TASK PROMPT
Give the data again exactly, without its images.

INFORMATION SUPPLIED
══════════

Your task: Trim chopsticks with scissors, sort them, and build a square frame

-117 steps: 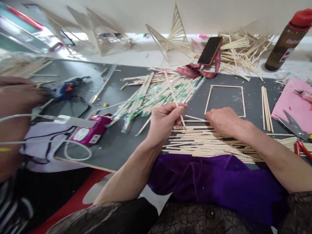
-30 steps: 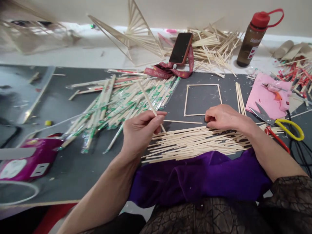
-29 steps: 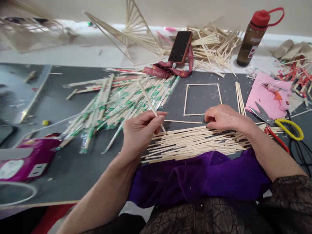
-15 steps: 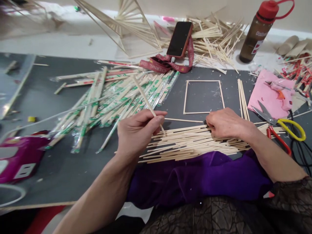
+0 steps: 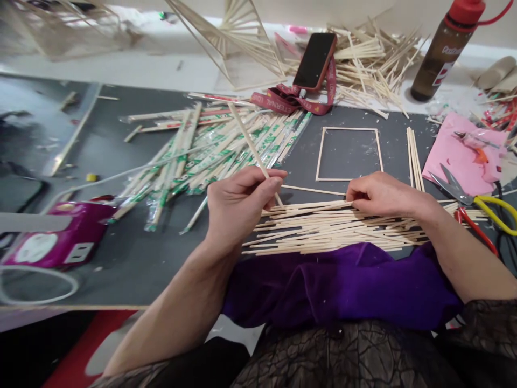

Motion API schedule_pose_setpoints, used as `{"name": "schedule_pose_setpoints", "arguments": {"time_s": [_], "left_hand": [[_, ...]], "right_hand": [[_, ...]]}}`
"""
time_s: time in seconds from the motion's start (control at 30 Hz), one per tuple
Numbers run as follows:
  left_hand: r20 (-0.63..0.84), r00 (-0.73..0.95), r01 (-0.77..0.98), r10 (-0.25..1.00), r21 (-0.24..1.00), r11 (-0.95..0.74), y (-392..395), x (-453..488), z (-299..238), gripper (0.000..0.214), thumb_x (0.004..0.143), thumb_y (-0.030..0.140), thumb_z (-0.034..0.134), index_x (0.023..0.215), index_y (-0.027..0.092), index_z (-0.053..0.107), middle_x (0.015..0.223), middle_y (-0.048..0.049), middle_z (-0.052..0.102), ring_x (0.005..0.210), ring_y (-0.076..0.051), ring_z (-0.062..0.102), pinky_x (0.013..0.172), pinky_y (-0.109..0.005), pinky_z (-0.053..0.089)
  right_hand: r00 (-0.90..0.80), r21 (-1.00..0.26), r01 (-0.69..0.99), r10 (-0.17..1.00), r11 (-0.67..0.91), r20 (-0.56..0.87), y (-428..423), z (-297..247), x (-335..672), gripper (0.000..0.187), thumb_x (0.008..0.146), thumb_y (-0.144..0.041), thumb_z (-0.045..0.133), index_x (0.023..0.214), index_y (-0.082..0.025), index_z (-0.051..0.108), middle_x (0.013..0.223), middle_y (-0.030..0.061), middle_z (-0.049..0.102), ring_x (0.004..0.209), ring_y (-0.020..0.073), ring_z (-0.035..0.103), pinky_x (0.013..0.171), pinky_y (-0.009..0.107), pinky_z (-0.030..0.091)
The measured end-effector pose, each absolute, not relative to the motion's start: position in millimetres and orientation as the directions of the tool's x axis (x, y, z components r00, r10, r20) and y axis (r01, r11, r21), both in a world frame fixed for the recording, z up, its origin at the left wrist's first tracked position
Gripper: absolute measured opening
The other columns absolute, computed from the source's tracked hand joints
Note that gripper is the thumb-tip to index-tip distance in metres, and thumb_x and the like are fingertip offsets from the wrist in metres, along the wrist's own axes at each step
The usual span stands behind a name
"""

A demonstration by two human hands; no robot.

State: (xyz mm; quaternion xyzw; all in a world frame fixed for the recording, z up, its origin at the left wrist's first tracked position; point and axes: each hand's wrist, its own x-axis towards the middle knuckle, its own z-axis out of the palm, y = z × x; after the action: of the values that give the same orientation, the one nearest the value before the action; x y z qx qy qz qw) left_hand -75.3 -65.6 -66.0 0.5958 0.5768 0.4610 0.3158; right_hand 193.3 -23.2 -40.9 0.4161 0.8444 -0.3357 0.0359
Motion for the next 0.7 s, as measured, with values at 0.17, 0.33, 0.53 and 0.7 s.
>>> {"name": "schedule_pose_setpoints", "arguments": {"time_s": [0.17, 0.33, 0.53, 0.7], "left_hand": [[0.191, -0.117, 0.397, 0.974, 0.909, -0.131, -65, -74, -65, 0.016, 0.082, 0.029, 0.065, 0.087, 0.022, 0.078, 0.068, 0.0009, 0.067, 0.054, -0.009, 0.052, 0.053, -0.025, 0.041], [0.194, -0.114, 0.392, 0.974, 0.910, -0.135, -63, -74, -66, 0.014, 0.082, 0.030, 0.065, 0.082, 0.022, 0.076, 0.062, 0.0021, 0.062, 0.050, -0.009, 0.048, 0.053, -0.025, 0.041], [0.184, -0.135, 0.419, 0.974, 0.901, -0.112, -62, -75, -68, 0.013, 0.081, 0.031, 0.066, 0.082, 0.022, 0.076, 0.056, 0.0040, 0.058, 0.046, -0.008, 0.044, 0.049, -0.025, 0.036], [0.178, -0.123, 0.427, 0.976, 0.897, -0.110, -62, -75, -68, 0.014, 0.080, 0.031, 0.067, 0.082, 0.022, 0.077, 0.054, 0.0043, 0.056, 0.046, -0.008, 0.043, 0.049, -0.025, 0.035]], "right_hand": [[-0.658, -0.668, 0.682, 0.649, 0.299, -0.382, -19, -45, 201, 0.026, 0.085, -0.028, 0.052, 0.098, -0.018, 0.071, 0.080, 0.0008, 0.070, 0.068, 0.0128, 0.059, 0.062, 0.025, 0.041], [-0.644, -0.758, 0.635, 0.646, 0.151, -0.410, -16, -46, 205, 0.028, 0.086, -0.033, 0.053, 0.099, -0.017, 0.071, 0.076, 0.0005, 0.066, 0.062, 0.0119, 0.058, 0.057, 0.024, 0.043], [-0.705, -0.712, 0.614, 0.642, 0.340, -0.302, -16, -47, 202, 0.024, 0.086, -0.027, 0.054, 0.097, -0.017, 0.073, 0.081, 0.0014, 0.070, 0.070, 0.0125, 0.062, 0.065, 0.025, 0.043], [-0.690, -0.505, 0.690, 0.682, 0.519, -0.241, -21, -34, 199, 0.018, 0.084, -0.023, 0.059, 0.088, -0.018, 0.076, 0.090, 0.0033, 0.073, 0.078, 0.0140, 0.063, 0.069, 0.026, 0.039]]}}
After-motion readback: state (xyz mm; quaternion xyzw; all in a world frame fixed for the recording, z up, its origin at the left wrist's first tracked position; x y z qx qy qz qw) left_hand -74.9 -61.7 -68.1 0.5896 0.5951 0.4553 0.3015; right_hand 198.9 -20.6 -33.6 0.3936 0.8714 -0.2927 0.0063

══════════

COMPLETED TASK
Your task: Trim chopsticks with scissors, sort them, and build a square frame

-117 steps: 
-30 steps: 
-29 steps: 
-15 steps: 
+0 steps: 

Motion API schedule_pose_setpoints, used as `{"name": "schedule_pose_setpoints", "arguments": {"time_s": [_], "left_hand": [[_, ...]], "right_hand": [[_, ...]]}}`
"""
time_s: time in seconds from the motion's start (control at 30 Hz), one per tuple
Numbers run as follows:
  left_hand: r20 (-0.63..0.84), r00 (-0.73..0.95), r01 (-0.77..0.98), r10 (-0.25..1.00), r21 (-0.24..1.00), r11 (-0.95..0.74), y (-392..395), x (-453..488), z (-299..238), gripper (0.000..0.214), thumb_x (0.004..0.143), thumb_y (-0.030..0.140), thumb_z (-0.034..0.134), index_x (0.023..0.215), index_y (-0.027..0.092), index_z (-0.053..0.107), middle_x (0.015..0.223), middle_y (-0.048..0.049), middle_z (-0.052..0.102), ring_x (0.005..0.210), ring_y (-0.076..0.051), ring_z (-0.062..0.102), pinky_x (0.013..0.172), pinky_y (-0.109..0.005), pinky_z (-0.053..0.089)
  right_hand: r00 (-0.90..0.80), r21 (-1.00..0.26), r01 (-0.69..0.99), r10 (-0.17..1.00), r11 (-0.67..0.91), r20 (-0.56..0.87), y (-428..423), z (-297..247), x (-335..672), gripper (0.000..0.187), thumb_x (0.008..0.146), thumb_y (-0.144..0.041), thumb_z (-0.045..0.133), index_x (0.023..0.214), index_y (-0.082..0.025), index_z (-0.051..0.108), middle_x (0.013..0.223), middle_y (-0.030..0.061), middle_z (-0.049..0.102), ring_x (0.004..0.209), ring_y (-0.020..0.073), ring_z (-0.035..0.103), pinky_x (0.013..0.171), pinky_y (-0.009..0.107), pinky_z (-0.030..0.091)
The measured end-effector pose, each absolute, not relative to the motion's start: position in millimetres and orientation as the directions of the tool's x axis (x, y, z components r00, r10, r20) and y axis (r01, r11, r21), both in a world frame fixed for the recording, z up, its origin at the left wrist's first tracked position
Gripper: absolute measured opening
The other columns absolute, computed from the source's tracked hand joints
Note that gripper is the thumb-tip to index-tip distance in metres, and thumb_x and the like are fingertip offsets from the wrist in metres, along the wrist's own axes at each step
The usual span stands behind a name
"""

A demonstration by two human hands; no robot.

State: (xyz mm; quaternion xyzw; all in a world frame fixed for the recording, z up, its origin at the left wrist's first tracked position; point and axes: each hand's wrist, its own x-axis towards the middle knuckle, its own z-axis out of the palm, y = z × x; after the action: of the values that give the same orientation, the one nearest the value before the action; x y z qx qy qz qw) left_hand -75.3 -65.6 -66.0 0.5958 0.5768 0.4610 0.3158; right_hand 193.3 -23.2 -40.9 0.4161 0.8444 -0.3357 0.0359
Motion for the next 0.7 s, as measured, with values at 0.17, 0.33, 0.53 and 0.7 s.
>>> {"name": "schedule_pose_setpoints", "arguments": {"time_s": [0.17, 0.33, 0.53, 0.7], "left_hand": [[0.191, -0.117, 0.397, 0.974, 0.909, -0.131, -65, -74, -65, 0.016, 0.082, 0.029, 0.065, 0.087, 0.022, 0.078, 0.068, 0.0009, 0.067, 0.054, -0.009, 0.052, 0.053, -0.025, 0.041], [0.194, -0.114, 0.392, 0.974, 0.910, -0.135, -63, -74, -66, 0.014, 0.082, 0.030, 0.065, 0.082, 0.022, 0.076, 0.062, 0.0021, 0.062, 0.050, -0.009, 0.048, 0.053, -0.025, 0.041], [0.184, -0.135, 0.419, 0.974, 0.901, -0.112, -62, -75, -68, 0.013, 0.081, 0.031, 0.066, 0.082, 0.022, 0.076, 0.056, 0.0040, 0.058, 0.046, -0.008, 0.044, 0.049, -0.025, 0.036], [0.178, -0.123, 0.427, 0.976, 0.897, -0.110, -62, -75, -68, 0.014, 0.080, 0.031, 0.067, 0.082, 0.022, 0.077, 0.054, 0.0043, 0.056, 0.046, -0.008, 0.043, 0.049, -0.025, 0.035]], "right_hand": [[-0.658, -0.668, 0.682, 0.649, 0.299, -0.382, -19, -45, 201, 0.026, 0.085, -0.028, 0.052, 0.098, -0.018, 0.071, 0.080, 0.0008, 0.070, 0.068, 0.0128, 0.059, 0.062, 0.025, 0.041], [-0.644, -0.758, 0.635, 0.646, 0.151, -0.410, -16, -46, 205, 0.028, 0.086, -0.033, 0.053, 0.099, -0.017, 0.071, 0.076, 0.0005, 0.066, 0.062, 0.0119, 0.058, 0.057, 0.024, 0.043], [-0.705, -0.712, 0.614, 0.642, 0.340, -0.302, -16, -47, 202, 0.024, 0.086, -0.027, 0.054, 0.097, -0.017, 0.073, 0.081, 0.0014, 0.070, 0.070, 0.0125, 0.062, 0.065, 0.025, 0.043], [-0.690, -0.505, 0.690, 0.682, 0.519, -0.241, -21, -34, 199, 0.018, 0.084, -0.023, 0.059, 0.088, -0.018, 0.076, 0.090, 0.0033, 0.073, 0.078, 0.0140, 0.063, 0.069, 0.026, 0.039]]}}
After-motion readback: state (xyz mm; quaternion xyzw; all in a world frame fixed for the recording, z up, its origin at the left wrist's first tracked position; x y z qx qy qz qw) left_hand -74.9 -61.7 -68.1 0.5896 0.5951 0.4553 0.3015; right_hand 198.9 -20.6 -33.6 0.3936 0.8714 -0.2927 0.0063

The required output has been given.